Give an example of a function that is bounded and continuous on the interval [0, 1) but not uniformly continuous on this interval.

Here's some intuition:

The Heine-Cantor theorem tells us that any function between two metric spaces that is continuous on a compact set is also uniformly continuous on that set (see here for discussion). Next, if $f:X \rightarrow Y$ is a uniformly continuous function, it is easy to show that the restriction of $f$ to any subset of $X$ is itself uniformly continuous*. Therefore, because $[0,1]$ is compact, the functions $[0,1) \to \mathbb{R}$ that are continuous but not uniformly continuous are those functions that cannot be extended to $[0,1]$ in a continuous fashion.

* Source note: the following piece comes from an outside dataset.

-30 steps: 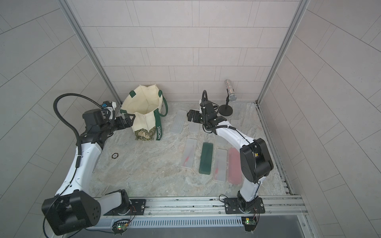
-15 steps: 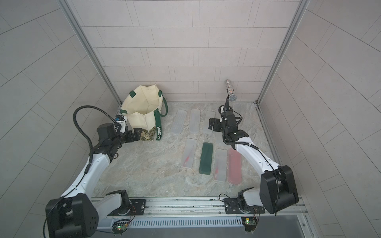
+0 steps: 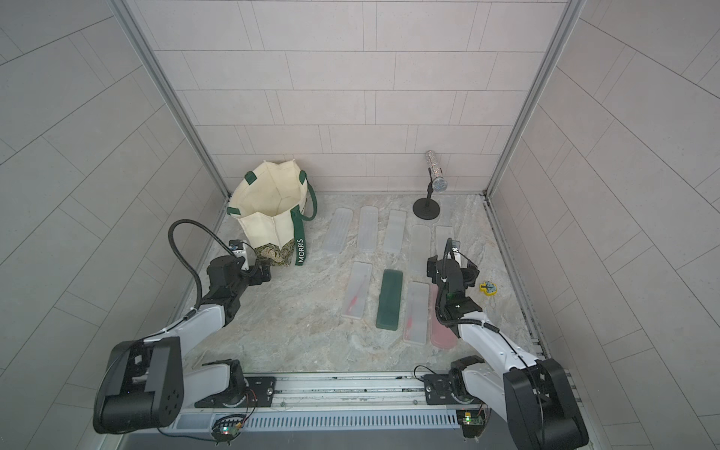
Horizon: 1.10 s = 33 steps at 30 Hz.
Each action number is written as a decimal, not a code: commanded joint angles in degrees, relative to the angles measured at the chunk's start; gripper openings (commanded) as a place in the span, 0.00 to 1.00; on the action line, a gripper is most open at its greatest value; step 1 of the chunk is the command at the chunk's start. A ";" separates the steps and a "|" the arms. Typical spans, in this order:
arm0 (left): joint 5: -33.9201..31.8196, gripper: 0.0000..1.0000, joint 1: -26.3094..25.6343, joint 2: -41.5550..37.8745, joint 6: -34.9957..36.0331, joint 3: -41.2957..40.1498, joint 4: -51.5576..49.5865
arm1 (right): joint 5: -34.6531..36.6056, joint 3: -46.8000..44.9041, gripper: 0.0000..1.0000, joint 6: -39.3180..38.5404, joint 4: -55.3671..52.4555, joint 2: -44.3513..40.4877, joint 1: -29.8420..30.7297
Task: Take out the pencil case from the canvas bag
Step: Reset both arms
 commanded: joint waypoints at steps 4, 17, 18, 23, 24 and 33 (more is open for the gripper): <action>-5.20 1.00 -1.28 3.19 0.80 -6.38 22.09 | 4.16 -6.63 1.00 -6.83 16.66 -3.04 -1.32; -7.27 1.00 -3.06 21.07 0.88 -10.91 49.16 | 1.74 -7.62 1.00 -5.53 37.74 16.89 -3.91; -8.92 1.00 -3.08 21.57 0.23 -10.29 49.09 | 1.65 -7.94 1.00 -4.99 41.99 20.06 -3.89; -9.90 1.00 -3.10 21.57 -0.11 -10.32 49.01 | -4.89 -9.21 1.00 -7.32 57.32 32.83 -4.12; -9.93 1.00 -3.08 21.64 -0.09 -10.25 49.05 | -4.60 -8.13 0.99 -8.35 57.83 34.04 -3.86; -8.14 1.00 -3.12 20.75 0.43 -6.91 42.00 | -1.86 0.65 1.00 -7.09 37.55 31.14 -3.82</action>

For example, consider the function $f:[0,1) \to \mathbb{R}$ defined such that $f(x) = x$. We can extend $f$ to $[0,1]$ by defining $f(1) = 1$, and this extension is a continuous function over a compact set (hence it is uniformly continuous). So the restriction of this extension to $[0,1)$—i.e. the original function—is necessarily also uniformly continuous per (*) above.

How can we find a continuous function on $[0,1)$ that cannot be continuously extended to $[0,1]$? There are two ways:

$\qquad \bullet \quad$ Construct $f$ so that $\displaystyle \lim_{x \rightarrow 1} f(x) = \pm \infty$

$\qquad \bullet \quad$ Construct $f$ so that $\displaystyle \lim_{x \to 1} f(x)$ does not exist

Note that if $\displaystyle \lim_{x \to 1} f(x)$ exists, taking $f(1)$ to be that limit yields a continuous extension. Indeed, $\displaystyle \lim_{x \to c} f(x) = f(c)$ is literally one of the definitions for continuity at the point $x=c$.

The first bullet is ruled out by the stipulation that $f$ be bounded, so moving on to the second bullet, we need to make sure $\displaystyle \lim_{x \to 1} f(x)$ does not exist. One way of doing this (the only way I believe) is to have $f$ oscillate infinitely rapidly with non-vanishing amplitude as $x \to 1$. It looks like this is what you were trying to exploit, and what José Carlos Santos did (+1) in his answer (see graph below): $\displaystyle f(x) = \cos \left(\frac{1}{1-x} \right)$.

Generalizing his epsilon-delta argument, you can see that this condition is not only necessary, but also sufficient.

$\qquad \qquad \qquad \qquad$

Take $f(x)=\cos\left(\frac1{1-x}\right)$. If it was uniformly continuous, then, for each $\varepsilon>0$, there would be some $\delta>0$ such that $\lvert x-y\rvert<\delta\implies\bigl\lvert f(x)-f(y)\bigr\rvert<\varepsilon$. But this is not true. Take $\varepsilon=1$. Since there are values of $x$ arbitrarily close to $1$ such that $f(x)=1$ and there are values of $x$ arbitrarily close to $1$ such that $f(x)=-1$, then, no matter how small $\delta$ is, you will always be able to find examples of numbers $x,y\in[0,1)$ such that $\lvert x-y\rvert<\delta$ and that $\bigl\lvert f(x)-f(y)\bigr\rvert=2>\varepsilon$